周厉竹竿点着格子:“好,按旧赵算法。田赋两石,口赋五百钱,折粟一石,军赋一石半,杂费一石,贵族摊派,算两石。”竹竿重重一划,“您能剩下多少?”
村民们掰手指,李三脸色变了:“……十二石?”
周厉说:“十一石八斗。你家五口,一年口粮就要十五石。所以去年您卖了女儿,换了三石粮。”
人群都不敢开口了,李三的嘴唇开始哆嗦。
“现在看秦法。”周厉转向右边格子,只写两行:“田赋,三十税一,口赋,二十钱。”
他抬头:“还是二十石收成。田赋,七斗。口赋,一百钱,折粟四斗。总计,一石一斗。”
周厉竹竿在两列之间划了道粗线。
左边:交八石二斗,剩十一石八斗。
右边:交一石一斗,剩十八石九斗。
“差额,七石一斗。”周厉看向李三,“够您全家多吃四个月饱饭,或者——”他顿了顿,“把女儿赎回来,再加两石彩礼,风风光光嫁人。”
李三猛地抬头,不敢置信:“真……真就这么些?没暗税?”
“秦法第一百二十七条:官吏擅自加征,贪一钱,黥面;贪百钱,斩首。”周厉掏出《秦律简释》,“这书,县衙免费发。哪位识字的乡亲,来把这两条,大声念三遍。”

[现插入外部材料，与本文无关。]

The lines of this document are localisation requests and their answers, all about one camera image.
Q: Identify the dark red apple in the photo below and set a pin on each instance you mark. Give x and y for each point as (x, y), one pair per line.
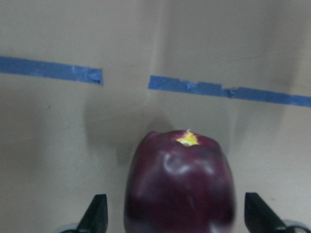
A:
(179, 182)

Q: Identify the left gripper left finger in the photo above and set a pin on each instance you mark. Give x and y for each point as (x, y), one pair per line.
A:
(95, 218)

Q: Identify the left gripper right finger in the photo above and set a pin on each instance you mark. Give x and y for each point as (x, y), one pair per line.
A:
(259, 217)

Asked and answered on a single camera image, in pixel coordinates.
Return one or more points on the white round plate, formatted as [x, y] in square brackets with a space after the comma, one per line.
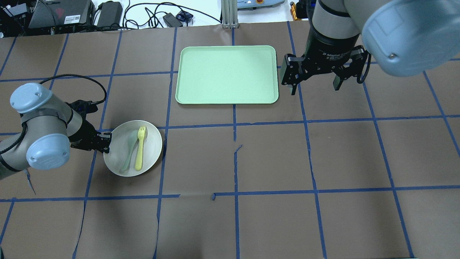
[135, 148]

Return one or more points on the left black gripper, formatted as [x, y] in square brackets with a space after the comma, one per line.
[85, 139]

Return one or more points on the teach pendant near tray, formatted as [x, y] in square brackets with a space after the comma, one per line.
[257, 4]

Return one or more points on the black power brick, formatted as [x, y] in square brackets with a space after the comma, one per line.
[109, 14]

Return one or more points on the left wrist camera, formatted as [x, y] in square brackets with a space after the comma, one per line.
[83, 108]

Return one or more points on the gold metal cylinder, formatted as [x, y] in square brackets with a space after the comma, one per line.
[293, 11]

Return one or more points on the yellow plastic fork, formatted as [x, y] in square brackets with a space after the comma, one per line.
[141, 134]

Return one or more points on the pale green plastic spoon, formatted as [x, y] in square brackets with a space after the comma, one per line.
[131, 142]

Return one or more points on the light green tray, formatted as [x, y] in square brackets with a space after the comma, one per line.
[221, 75]

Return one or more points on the black computer box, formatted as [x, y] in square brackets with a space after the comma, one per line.
[61, 13]

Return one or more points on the black power adapter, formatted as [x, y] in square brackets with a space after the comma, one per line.
[171, 21]

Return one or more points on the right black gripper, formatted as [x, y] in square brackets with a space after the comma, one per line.
[329, 50]

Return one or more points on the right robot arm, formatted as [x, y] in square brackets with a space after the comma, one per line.
[405, 37]

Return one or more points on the aluminium frame post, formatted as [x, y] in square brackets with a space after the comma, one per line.
[229, 14]

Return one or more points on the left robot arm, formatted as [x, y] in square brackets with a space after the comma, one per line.
[50, 129]

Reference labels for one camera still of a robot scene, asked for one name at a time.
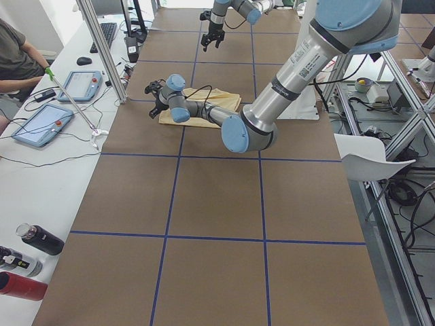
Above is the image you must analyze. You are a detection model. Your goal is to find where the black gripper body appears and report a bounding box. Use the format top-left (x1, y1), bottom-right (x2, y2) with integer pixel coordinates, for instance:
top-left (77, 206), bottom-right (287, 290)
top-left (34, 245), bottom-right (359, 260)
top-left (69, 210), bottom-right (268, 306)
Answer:
top-left (201, 22), bottom-right (225, 44)
top-left (152, 96), bottom-right (169, 114)

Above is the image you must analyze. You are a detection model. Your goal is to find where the cream long-sleeve printed shirt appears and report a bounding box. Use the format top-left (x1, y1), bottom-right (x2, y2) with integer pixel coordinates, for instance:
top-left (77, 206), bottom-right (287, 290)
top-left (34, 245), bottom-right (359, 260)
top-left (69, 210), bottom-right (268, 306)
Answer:
top-left (158, 88), bottom-right (241, 129)

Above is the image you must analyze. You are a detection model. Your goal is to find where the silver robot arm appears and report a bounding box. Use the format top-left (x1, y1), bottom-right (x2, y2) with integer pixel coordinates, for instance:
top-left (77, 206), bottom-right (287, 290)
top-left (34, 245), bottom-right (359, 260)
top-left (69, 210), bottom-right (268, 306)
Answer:
top-left (200, 0), bottom-right (275, 52)
top-left (144, 0), bottom-right (402, 153)

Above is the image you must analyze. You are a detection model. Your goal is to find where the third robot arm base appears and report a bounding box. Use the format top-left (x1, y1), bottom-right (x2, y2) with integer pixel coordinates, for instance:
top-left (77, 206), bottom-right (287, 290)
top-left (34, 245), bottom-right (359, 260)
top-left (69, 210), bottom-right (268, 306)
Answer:
top-left (402, 47), bottom-right (434, 99)

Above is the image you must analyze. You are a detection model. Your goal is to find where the long metal rod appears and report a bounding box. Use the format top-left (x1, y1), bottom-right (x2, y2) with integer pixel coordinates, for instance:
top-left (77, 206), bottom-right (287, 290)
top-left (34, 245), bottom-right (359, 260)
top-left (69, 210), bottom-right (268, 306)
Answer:
top-left (44, 67), bottom-right (109, 150)

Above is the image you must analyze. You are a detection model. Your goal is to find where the far blue teach pendant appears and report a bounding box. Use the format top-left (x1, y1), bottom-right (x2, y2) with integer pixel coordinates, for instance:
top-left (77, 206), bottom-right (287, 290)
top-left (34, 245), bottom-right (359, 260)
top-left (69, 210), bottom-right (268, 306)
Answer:
top-left (63, 71), bottom-right (102, 103)

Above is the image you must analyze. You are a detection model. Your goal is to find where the blue teach pendant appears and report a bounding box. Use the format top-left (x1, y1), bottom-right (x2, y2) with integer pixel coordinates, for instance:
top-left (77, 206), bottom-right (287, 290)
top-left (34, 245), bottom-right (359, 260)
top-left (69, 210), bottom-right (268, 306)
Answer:
top-left (12, 104), bottom-right (74, 147)
top-left (63, 71), bottom-right (102, 103)

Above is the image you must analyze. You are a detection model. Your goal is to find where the black computer mouse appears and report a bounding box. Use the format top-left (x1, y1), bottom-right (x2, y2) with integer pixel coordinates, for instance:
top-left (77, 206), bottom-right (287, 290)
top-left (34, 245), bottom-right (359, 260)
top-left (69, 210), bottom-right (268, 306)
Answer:
top-left (76, 56), bottom-right (92, 66)

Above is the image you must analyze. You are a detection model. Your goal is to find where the black keyboard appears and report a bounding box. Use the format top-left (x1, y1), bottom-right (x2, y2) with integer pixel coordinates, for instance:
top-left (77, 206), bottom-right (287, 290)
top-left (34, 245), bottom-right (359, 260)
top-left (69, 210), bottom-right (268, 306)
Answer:
top-left (90, 22), bottom-right (118, 54)

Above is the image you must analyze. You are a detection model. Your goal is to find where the black monitor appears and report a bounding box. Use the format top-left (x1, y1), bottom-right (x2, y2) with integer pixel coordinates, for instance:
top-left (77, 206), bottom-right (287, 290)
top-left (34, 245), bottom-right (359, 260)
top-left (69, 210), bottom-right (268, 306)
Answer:
top-left (90, 0), bottom-right (150, 38)

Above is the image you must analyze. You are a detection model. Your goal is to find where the near blue teach pendant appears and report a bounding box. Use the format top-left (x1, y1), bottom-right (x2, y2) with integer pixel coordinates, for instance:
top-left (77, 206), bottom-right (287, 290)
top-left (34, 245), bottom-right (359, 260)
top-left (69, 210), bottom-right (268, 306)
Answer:
top-left (12, 104), bottom-right (74, 147)

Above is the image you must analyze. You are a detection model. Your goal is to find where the seated person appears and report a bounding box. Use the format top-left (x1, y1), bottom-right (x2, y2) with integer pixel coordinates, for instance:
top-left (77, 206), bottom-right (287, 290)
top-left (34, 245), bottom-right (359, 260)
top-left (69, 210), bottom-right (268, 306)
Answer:
top-left (0, 18), bottom-right (55, 133)

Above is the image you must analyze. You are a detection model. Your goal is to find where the black water bottle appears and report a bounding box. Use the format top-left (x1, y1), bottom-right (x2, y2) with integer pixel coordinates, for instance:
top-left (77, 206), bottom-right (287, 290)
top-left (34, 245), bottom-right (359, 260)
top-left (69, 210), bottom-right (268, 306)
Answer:
top-left (16, 223), bottom-right (65, 256)

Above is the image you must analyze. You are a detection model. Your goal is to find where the white plastic chair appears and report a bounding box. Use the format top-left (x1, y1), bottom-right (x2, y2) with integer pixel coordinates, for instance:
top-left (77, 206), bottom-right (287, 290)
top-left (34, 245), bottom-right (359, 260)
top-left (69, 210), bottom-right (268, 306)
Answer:
top-left (334, 134), bottom-right (416, 181)

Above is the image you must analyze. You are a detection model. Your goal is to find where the red water bottle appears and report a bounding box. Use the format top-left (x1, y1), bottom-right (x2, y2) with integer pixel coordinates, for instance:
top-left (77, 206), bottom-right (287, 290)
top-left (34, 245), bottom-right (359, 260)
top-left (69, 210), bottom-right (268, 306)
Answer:
top-left (1, 272), bottom-right (48, 301)

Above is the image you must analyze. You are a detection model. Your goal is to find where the aluminium frame post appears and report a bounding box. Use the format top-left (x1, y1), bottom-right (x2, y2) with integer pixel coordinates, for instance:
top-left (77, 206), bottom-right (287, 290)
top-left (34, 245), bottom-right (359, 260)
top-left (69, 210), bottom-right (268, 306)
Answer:
top-left (76, 0), bottom-right (127, 104)

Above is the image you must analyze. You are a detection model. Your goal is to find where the aluminium frame rack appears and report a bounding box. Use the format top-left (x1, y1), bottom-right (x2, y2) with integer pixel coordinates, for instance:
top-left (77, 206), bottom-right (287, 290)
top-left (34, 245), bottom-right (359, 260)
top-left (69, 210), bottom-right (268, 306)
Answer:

一个少年挤出人群,结结巴巴但响亮地念完。每念一句,村民的眼睛就亮一分。
周厉看向赵胥:“赵先生,您家也有田吧?要不,也算算?”
赵胥脸色一变。
李三颤抖着手,用周厉教他按手印的地方,红泥沾上拇指。
“我按。”李三的拇指重重按在税册上,他转身,对赵胥说:“赵老爷,今年的孝敬粮,我不交了。”
赵胥暴怒:“你。”
“秦法第三百条,”周厉又翻一页,“强征勒索,与盗同罪。赵先生要试试?”
赵胥甩袖离去时,回头瞪了周厉一眼,那眼神阴毒如蛇。
他身边一个戴斗笠的汉子低声说:“老爷,这秦吏不死,咱在李家村就完了。我认识几个忠赵义士……”
当夜,驿馆。
周厉正在油灯下写见习报告,窗外忽然传来瓦片轻响。他吹熄灯,摸向枕下短剑,这是出发前,老师李斯亲授:“赵地如虎穴,法为骨,剑为胆。”
三条黑影破门而入,刀光骤起。周厉格开第一刀,肩头却被划伤。危急时刻,窗外射入三支弩箭,精准钉在刺客腕上。
战斗很快结束。周厉看着被按在地上的刺客,又望向窗外沉沉夜色,那里,一个独臂人影对他微微点头,消失不见。
次日清晨,全村被钟声召集。周厉肩缠麻布,立在白木板旁,板上昨夜算式还在。
三个被捆的刺客跪在下面,赵胥被请在一旁。